The Question
DesignReal-time Chat Platform Design
Design a globally scalable real-time chat system similar to WhatsApp or Slack. The system must support 100 million daily active users, 1:1 and group messaging, and real-time presence indicators. Focus on handling persistent connections at scale, ensuring high-write throughput for message history, and providing low-latency delivery across diverse geographic regions while maintaining message ordering and reliability.
WebSockets
Redis
ScyllaDB
PostgreSQL
gRPC
JWT
APNs
FCM
NoSQL
Questions & Insights
Clarifying Questions
What is the scale of the system? (Assumption: 100M Daily Active Users (DAU), with each user sending an average of 50 messages per day, resulting in 5B messages/day).
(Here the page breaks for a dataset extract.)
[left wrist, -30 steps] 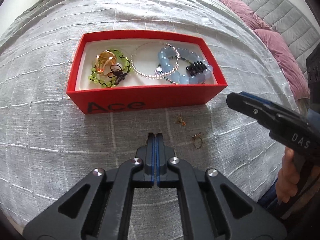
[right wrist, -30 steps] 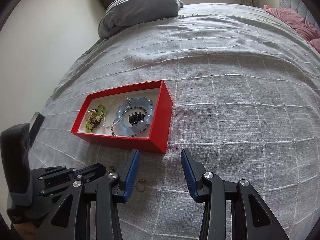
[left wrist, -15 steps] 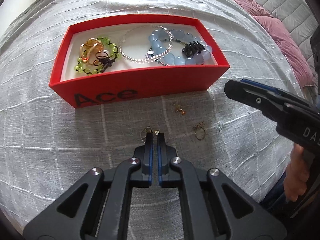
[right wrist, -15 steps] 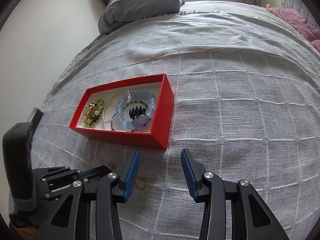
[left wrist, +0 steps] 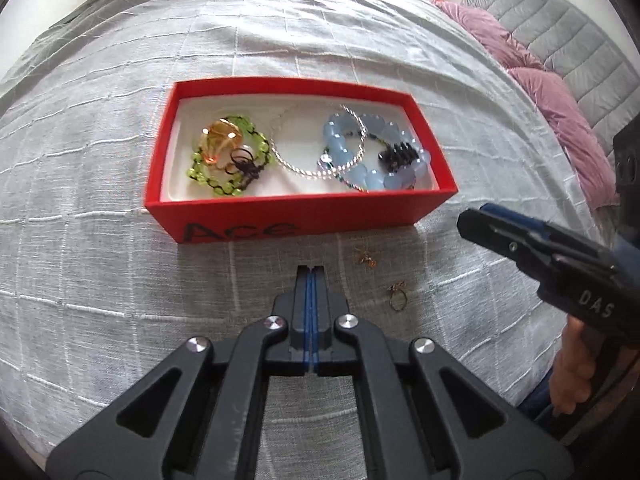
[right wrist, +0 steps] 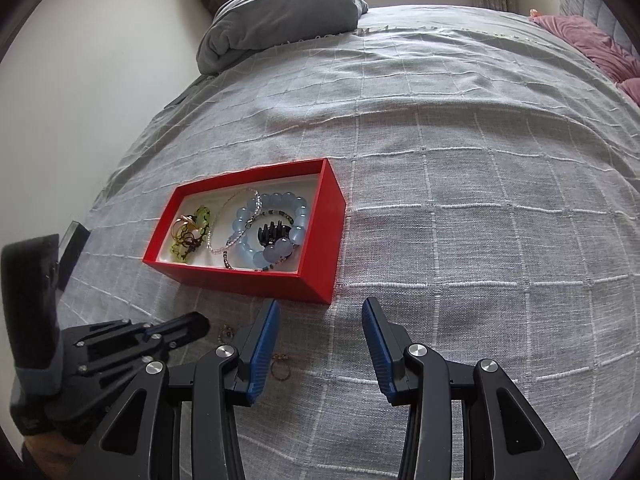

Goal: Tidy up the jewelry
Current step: 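Lift the gold earring with the left tool and hold it above the bedspread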

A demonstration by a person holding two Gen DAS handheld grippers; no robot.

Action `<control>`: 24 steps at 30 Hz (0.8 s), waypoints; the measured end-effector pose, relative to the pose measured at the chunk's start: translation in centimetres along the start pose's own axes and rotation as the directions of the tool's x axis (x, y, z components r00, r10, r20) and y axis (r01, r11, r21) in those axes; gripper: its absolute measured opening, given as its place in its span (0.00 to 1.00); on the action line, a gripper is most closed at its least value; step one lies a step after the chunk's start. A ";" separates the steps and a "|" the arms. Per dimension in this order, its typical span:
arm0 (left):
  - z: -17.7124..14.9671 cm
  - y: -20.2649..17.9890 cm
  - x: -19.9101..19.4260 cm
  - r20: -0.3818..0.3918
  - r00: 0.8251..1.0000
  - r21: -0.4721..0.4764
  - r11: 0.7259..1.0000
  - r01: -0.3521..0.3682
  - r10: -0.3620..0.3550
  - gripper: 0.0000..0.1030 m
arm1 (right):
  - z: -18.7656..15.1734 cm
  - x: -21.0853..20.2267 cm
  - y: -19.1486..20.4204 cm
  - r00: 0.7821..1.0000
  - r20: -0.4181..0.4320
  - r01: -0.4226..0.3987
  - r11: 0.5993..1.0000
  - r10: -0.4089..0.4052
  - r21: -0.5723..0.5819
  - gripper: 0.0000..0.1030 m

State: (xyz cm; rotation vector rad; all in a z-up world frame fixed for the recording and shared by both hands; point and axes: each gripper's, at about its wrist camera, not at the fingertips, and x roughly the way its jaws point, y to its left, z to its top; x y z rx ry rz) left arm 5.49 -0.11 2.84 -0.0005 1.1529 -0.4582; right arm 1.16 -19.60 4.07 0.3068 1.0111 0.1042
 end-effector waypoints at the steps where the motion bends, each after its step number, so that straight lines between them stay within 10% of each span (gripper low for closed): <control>1: 0.1 0.4 -0.3 0.008 1.000 -0.010 1.000 -0.001 0.001 0.00 | 0.0 0.0 0.0 1.000 0.000 0.001 1.000 -0.001 0.000 0.43; 16: -0.8 -0.9 2.7 -0.101 0.995 0.019 1.000 -0.019 0.021 0.03 | -0.4 0.6 0.2 1.000 -0.019 0.009 1.000 -0.009 -0.002 0.43; 24: -1.2 -3.2 3.4 -0.109 0.989 0.153 0.985 -0.080 0.097 0.33 | -0.2 0.2 0.1 1.000 -0.010 -0.002 1.000 0.002 -0.005 0.43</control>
What are the core communication types? (Assumption: 1:1 private chats and group chats with up to 500 members for the MVP).
What types of content must we support? (Assumption: Text, emojis, and small image metadata/links. Heavy video streaming is out of scope for MVP).
What are the delivery guarantees? (Assumption: At-least-once delivery with message sequencing/ordering within a conversation).
Is multi-device support required? (Assumption: Yes, users should see synchronized message history across multiple active sessions).
Thinking Process
Core Bottleneck 1: Real-time Bi-directional Communication. How do we maintain millions of persistent connections without exhausting server resources?
Core Bottleneck 2: Presence Management. How do we track "Online/Offline" status for 100M users with low latency and high update frequency?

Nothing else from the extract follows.